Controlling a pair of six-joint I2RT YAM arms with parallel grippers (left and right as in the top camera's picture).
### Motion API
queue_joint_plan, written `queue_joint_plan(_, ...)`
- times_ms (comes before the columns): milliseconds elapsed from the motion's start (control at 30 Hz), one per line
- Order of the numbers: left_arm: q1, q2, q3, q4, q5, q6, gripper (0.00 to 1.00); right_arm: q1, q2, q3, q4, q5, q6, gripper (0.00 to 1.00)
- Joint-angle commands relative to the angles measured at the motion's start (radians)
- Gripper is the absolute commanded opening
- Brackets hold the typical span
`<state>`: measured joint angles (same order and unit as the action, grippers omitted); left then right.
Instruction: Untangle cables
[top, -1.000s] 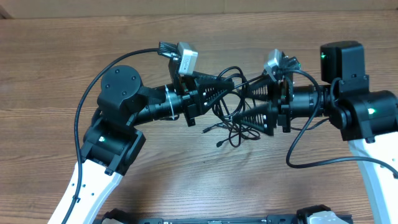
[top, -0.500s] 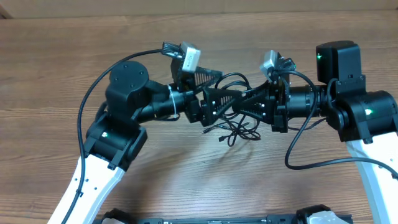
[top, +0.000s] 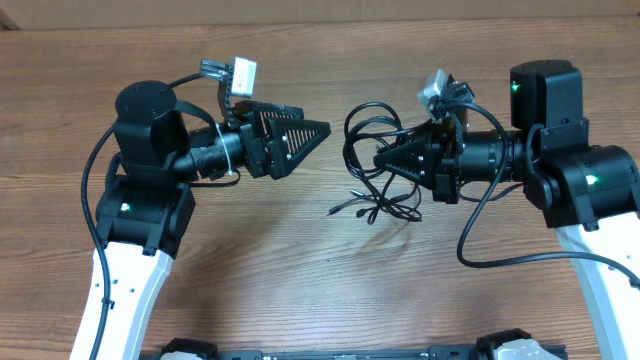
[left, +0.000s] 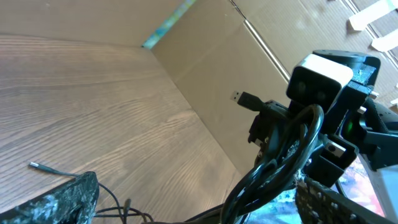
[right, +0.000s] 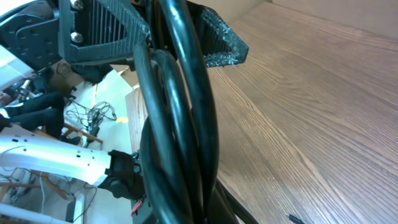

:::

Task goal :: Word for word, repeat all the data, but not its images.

Task result ::
Controlling a pair of six-joint I2RT YAM arms with parallel grippers (left and right as in the top camera's picture).
### Motion API
queue_joint_plan, written `queue_joint_plan(_, ...)`
- times_ms (comes before the columns): milliseconds elapsed from the motion's start (control at 30 Hz), one per line
- Order of the numbers: left_arm: q1, q2, q3, q4, q5, q6, gripper (0.00 to 1.00); right_arm: q1, q2, q3, q4, q5, q6, gripper (0.00 to 1.00)
- Joint-angle commands relative to the angles measured at the motion's start (radians)
- Gripper is the absolute commanded opening
- Brackets hold the typical span
`<state>`: measured joint angles (same order and unit as the action, grippers omitted); left then right.
Instruction: Untangle cables
[top, -1.000s] 
[top, -0.500s] 
[top, +0.000s] 
[left, +0.000s] 
[right, +0.000s] 

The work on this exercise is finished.